Gestion des 400 millions destinés aux travaux de réhabilitation du stade « 20 mille places » : une Commission d’enquête parlementaire se penche sur la moralité d’Héritier Doneng

Les députés veulent savoir pourquoi et malgré cette forte somme d’argent du contribuable, le complexe sportif Barthélemy Boganda ne répond toujours pas aux normes internationales

Le ministre de la Jeunesse et des Sports se veut serein et se « félicite » de la mise sur place d’une Commission mixte d’enquête parlementaire chargée « d’investiguer sur les travaux de réhabilitation » du Complexe sportif Barthelemy Boganda. Héritier Doneng dit à qui veut entendre que c’est bien lui qui, depuis l’année dernière, réclame cette commission d’enquête qui va laver son honneur et va tordre le cou à la délation dont il se dit « victime ». On est pressé de connaitre la suite de l’enquête. Cette commission que préside Guy Samuel Nganatoua a dix jours pour rendre sa copie au Bureau de l’Assemblée nationale ; on saura à partir du 20 juin, si l’utilisation et la gestion des 400 millions décaissées aux entreprises attributaires ne souffrent d’aucune anomalie, comme martèle le ministre.
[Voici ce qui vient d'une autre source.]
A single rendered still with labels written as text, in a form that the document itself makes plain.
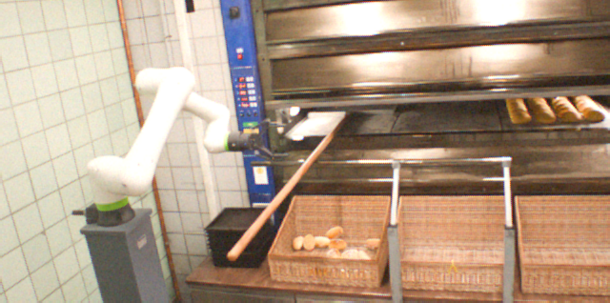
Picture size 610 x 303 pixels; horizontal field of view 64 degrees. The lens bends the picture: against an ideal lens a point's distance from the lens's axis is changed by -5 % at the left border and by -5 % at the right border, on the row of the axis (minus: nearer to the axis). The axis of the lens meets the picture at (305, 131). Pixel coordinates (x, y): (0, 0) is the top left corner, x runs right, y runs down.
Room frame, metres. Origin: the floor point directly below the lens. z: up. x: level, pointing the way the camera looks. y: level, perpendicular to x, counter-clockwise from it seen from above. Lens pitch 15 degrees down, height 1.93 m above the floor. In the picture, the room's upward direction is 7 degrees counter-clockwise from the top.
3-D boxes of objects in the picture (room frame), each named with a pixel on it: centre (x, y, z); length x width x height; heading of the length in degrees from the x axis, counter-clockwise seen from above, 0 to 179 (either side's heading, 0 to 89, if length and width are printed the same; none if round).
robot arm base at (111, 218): (1.83, 0.82, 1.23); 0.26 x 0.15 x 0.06; 75
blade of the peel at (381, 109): (3.30, -0.35, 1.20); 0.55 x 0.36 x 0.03; 72
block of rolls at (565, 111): (2.72, -1.40, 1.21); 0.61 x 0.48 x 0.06; 161
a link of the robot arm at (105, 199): (1.81, 0.75, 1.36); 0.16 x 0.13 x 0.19; 56
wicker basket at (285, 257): (2.42, -0.08, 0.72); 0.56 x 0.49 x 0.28; 71
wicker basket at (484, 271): (2.23, -0.65, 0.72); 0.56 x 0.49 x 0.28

Et si on parlait déjà de la nuit des longs couteaux ?

Cette affaire engage la carrière ministérielle et l’avenir du ministre ; elle a aussi ceci de curiosité que même si elle a été dénoncée en vain en son temps par l’opposition, sa résurgence est la conséquence d’une lutte fratricide au sein du Mouvement cœurs unis (MCU). Les protagonistes de l’autre camp viennent de la Fédération centrafricaine de Football et siègent en même temps au parlement ; et veulent régler leur compte au gouvernement à travers ce ministre « irrespectueux » envers des élus du peuple, selon eux. On parlerait de la nuit des longs couteaux dans le camp des soi-disant « soutiens indéfectibles » du président de la République ; d’autant plus que le mandat des députés tire à sa fin ; et l’actuel gouvernement vit ses derniers mois.